→ **REQUIRED WORK**
Would you repeat the listing exactly but omit every picture?

· · · · · · ·

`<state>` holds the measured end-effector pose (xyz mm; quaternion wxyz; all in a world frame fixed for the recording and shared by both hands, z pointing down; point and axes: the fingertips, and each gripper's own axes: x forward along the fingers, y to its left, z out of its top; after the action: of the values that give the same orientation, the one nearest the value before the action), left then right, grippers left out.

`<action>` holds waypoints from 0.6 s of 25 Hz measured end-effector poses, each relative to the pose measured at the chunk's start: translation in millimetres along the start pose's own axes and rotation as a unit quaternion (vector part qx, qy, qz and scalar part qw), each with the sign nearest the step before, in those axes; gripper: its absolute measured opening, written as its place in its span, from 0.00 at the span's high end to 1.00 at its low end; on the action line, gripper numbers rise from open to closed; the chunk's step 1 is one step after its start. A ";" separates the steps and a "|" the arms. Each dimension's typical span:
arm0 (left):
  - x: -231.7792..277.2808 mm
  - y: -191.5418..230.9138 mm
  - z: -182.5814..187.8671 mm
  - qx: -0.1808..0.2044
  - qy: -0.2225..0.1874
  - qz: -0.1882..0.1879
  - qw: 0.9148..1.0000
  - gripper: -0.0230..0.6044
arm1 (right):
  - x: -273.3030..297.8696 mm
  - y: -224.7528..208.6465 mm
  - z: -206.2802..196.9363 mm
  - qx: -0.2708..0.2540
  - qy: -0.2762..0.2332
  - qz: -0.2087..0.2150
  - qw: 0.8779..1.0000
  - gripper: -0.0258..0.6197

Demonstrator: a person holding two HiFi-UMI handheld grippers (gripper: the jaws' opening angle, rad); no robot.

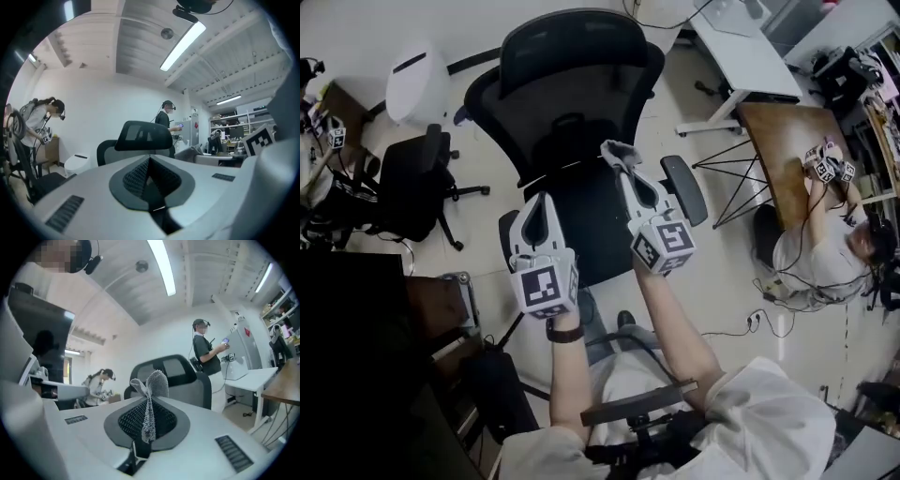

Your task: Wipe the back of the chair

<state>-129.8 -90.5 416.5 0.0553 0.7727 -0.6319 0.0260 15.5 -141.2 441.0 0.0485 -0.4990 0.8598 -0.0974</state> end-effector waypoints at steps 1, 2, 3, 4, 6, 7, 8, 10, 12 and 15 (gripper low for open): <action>-18.8 -20.7 11.4 0.009 -0.006 -0.001 1.000 0.94 | -26.8 3.8 21.1 -0.002 -0.018 0.011 1.000 0.93; -41.0 -41.6 18.8 0.016 -0.011 0.001 1.000 0.94 | -57.2 9.1 36.4 -0.006 -0.031 0.022 0.999 0.93; -66.0 -61.7 21.7 0.023 -0.015 0.004 1.000 0.94 | -89.4 16.2 45.9 -0.010 -0.039 0.033 0.999 0.93; -92.5 -80.7 21.3 0.030 -0.018 0.007 0.999 0.94 | -120.8 24.1 50.9 -0.012 -0.045 0.044 0.998 0.93; -143.6 -114.6 21.1 0.050 -0.025 0.012 0.998 0.94 | -175.4 39.2 59.9 -0.012 -0.057 0.063 0.996 0.93; -166.2 -128.4 25.2 0.064 -0.027 0.015 0.997 0.94 | -197.9 44.9 67.4 -0.012 -0.064 0.070 0.995 0.93; -186.4 -139.2 32.5 0.076 -0.029 0.020 0.997 0.94 | -217.6 49.3 76.4 -0.010 -0.069 0.076 0.995 0.93; -220.9 -150.8 50.1 0.080 -0.030 0.031 0.996 0.94 | -249.9 59.2 98.3 -0.008 -0.076 0.082 0.994 0.93; -249.6 -153.1 68.5 0.079 -0.031 0.043 0.995 0.94 | -272.8 72.9 121.6 -0.015 -0.082 0.086 0.993 0.93; -281.0 -150.6 90.2 0.089 -0.039 0.046 0.994 0.94 | -291.9 97.1 145.3 -0.032 -0.091 0.098 0.991 0.93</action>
<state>-41.2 201.8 288.1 -0.0399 0.7450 -0.6636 0.0545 104.5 141.7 274.2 0.1199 -0.4208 0.8990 -0.0188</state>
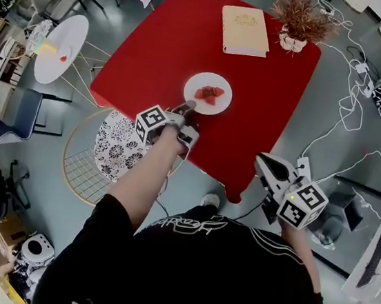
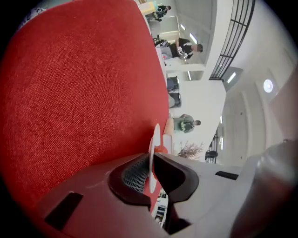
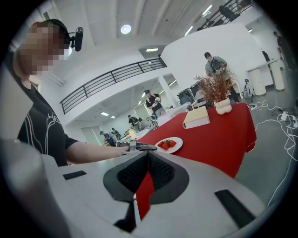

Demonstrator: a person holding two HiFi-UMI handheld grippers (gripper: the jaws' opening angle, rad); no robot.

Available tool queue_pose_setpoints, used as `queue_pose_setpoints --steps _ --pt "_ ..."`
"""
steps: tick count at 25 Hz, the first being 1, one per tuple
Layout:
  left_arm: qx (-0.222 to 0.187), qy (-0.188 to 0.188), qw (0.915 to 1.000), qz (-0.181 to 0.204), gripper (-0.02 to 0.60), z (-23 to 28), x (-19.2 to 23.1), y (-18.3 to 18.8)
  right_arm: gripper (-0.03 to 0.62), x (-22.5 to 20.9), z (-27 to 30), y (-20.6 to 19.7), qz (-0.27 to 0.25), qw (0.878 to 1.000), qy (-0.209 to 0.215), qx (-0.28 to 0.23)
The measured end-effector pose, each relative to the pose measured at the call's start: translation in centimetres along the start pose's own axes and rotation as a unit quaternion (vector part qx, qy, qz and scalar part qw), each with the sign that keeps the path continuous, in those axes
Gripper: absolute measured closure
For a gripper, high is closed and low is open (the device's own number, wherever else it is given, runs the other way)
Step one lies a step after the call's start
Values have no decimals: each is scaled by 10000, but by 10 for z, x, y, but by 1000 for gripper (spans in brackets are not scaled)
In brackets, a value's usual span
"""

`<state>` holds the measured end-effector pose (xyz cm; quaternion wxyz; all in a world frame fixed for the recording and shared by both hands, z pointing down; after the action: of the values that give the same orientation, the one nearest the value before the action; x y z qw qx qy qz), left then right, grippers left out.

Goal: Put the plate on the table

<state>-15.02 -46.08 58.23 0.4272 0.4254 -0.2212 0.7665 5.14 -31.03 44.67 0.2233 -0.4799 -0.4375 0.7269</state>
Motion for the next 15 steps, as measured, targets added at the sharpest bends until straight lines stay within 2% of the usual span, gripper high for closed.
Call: queue_pose_setpoints --steps 5,11,15 --pt "58 -208 9996 161 467 0 -8 -1 586 -3 -1 -1 192 9998 51 -94" --pt "296 -221 9983 456 445 1 -12 -6 586 -2 0 -1 272 9996 93 -83" --pt "421 -261 9941 965 413 2 -18 -8 586 -3 1 0 256 9996 92 -92"
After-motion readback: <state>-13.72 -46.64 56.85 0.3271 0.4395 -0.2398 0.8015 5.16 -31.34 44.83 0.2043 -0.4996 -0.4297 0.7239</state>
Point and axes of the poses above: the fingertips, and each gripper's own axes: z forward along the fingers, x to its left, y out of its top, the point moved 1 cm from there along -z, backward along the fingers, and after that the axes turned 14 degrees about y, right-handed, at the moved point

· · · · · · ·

→ **COMPLETED TASK**
`<state>` holds the measured end-effector pose (xyz mm; quaternion wxyz; all in a world frame fixed for the recording and shared by both hands, z pointing down; point and axes: the fingertips, and each gripper's own axes: x forward along the fingers, y to its left, z out of its top; after the action: of the values that give the same orientation, the one nearest the value before the action), left then right, grippers left out.

`<action>` holds waypoints from 0.6 s of 25 Hz measured end-effector poses, each relative to the pose measured at the chunk's start: translation in millimetres along the start pose's own axes and rotation as a unit quaternion (vector part qx, qy, qz and scalar part qw), each with the sign nearest the step before, in those axes; gripper: its absolute measured opening, written as its place in its span, from 0.00 at the span's high end to 1.00 at its low end; on the action line, gripper numbers rise from open to closed; the chunk's step 1 is one step after its start. A ";" separates the steps and a "|" the arms. Each dimension's typical span:
arm0 (left):
  - x: -231.7792..277.2808 mm
  - y: -191.5418..230.9138 mm
  - z: -182.5814..187.8671 mm
  - qx: -0.1808..0.2044
  - qy: -0.2225..0.1874
  - qz: -0.1882..0.1879
  - qw: 0.9148..1.0000
  - gripper: -0.0230..0.6044
arm1 (right):
  - x: -273.3030..297.8696 mm
  - y: -224.7528..208.6465 mm
  - z: -206.2802..196.9363 mm
  - qx: -0.2708..0.2540
  - qy: -0.2762..0.2332
  - qz: -0.2087..0.2150
  - qw: 0.8779..1.0000
  - gripper: -0.0258..0.6197

Demonstrator: a person holding two HiFi-UMI handheld grippers (gripper: the jaws' opening angle, rad); no robot.


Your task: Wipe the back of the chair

<state>-129.8 -90.5 416.5 0.0553 0.7727 -0.6319 0.0260 15.5 -141.2 441.0 0.0485 -0.4990 0.8598 -0.0974</state> end-effector waypoints at steps 1, 2, 3, 4, 6, 7, 8, 10, 12 and 15 (gripper low for open): <action>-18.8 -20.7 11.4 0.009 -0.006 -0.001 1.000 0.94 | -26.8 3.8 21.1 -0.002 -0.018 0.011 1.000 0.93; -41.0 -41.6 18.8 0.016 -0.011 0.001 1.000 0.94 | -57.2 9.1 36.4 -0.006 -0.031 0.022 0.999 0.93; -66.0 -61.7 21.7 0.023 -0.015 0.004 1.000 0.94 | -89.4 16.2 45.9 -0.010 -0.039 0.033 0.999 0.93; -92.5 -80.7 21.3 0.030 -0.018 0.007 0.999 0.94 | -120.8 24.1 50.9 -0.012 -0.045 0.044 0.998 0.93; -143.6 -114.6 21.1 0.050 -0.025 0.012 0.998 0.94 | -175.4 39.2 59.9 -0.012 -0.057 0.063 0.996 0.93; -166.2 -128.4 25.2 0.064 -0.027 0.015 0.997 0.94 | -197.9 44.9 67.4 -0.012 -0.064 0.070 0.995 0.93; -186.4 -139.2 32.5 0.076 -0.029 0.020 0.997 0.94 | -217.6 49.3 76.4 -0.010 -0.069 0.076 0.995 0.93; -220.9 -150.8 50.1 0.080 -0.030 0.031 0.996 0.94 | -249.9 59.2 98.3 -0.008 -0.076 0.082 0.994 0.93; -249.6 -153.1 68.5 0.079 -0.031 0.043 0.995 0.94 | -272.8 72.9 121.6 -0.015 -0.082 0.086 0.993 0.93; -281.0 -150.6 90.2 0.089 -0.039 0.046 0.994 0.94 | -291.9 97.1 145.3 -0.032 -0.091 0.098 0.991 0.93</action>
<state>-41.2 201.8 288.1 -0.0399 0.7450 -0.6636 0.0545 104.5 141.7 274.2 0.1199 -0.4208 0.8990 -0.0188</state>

Demonstrator: a person holding two HiFi-UMI handheld grippers (gripper: the jaws' opening angle, rad); no robot.

Available tool queue_pose_setpoints, used as `queue_pose_setpoints --steps _ --pt "_ ..."`
"""
steps: tick count at 25 Hz, the first being 1, one per tuple
Layout:
  left_arm: qx (-0.222 to 0.187), qy (-0.188 to 0.188), qw (0.915 to 1.000), qz (-0.181 to 0.204), gripper (-0.02 to 0.60), z (-23 to 28), x (-19.2 to 23.1), y (-18.3 to 18.8)
  right_arm: gripper (-0.03 to 0.62), x (-22.5 to 20.9), z (-27 to 30), y (-20.6 to 19.7), qz (-0.27 to 0.25), qw (0.878 to 1.000), qy (-0.209 to 0.215), qx (-0.28 to 0.23)
The measured end-effector pose, each relative to the pose measured at the call's start: translation in centimetres along the start pose's own axes and rotation as a unit quaternion (vector part qx, qy, qz and scalar part qw), each with the sign that keeps the path continuous, in those axes
Gripper: absolute measured closure
For a gripper, high is closed and low is open (the device's own number, wherever else it is given, runs the other way)
Step one lies a step after the call's start
Values have no decimals: each is scaled by 10000, but by 10 for z, x, y, but by 1000 for gripper (spans in brackets are not scaled)
In brackets, a value's usual span
"""

`<state>` holds the measured end-effector pose (xyz cm; quaternion wxyz; all in a world frame fixed for the recording and shared by both hands, z pointing down; after the action: of the values that give the same orientation, the one nearest the value before the action; x y z qw qx qy qz), left then right, grippers left out.

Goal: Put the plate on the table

<state>-15.02 -46.08 58.23 0.4272 0.4254 -0.2212 0.7665 5.14 -31.03 44.67 0.2233 -0.4799 -0.4375 0.7269</state>
Motion for the next 15 steps, as measured, targets added at the sharpest bends until straight lines stay within 2% of the usual span, gripper high for closed.
Call: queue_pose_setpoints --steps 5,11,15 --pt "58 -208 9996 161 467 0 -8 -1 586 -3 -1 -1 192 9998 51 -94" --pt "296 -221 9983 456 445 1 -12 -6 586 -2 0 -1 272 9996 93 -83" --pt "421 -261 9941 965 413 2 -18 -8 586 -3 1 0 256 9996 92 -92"
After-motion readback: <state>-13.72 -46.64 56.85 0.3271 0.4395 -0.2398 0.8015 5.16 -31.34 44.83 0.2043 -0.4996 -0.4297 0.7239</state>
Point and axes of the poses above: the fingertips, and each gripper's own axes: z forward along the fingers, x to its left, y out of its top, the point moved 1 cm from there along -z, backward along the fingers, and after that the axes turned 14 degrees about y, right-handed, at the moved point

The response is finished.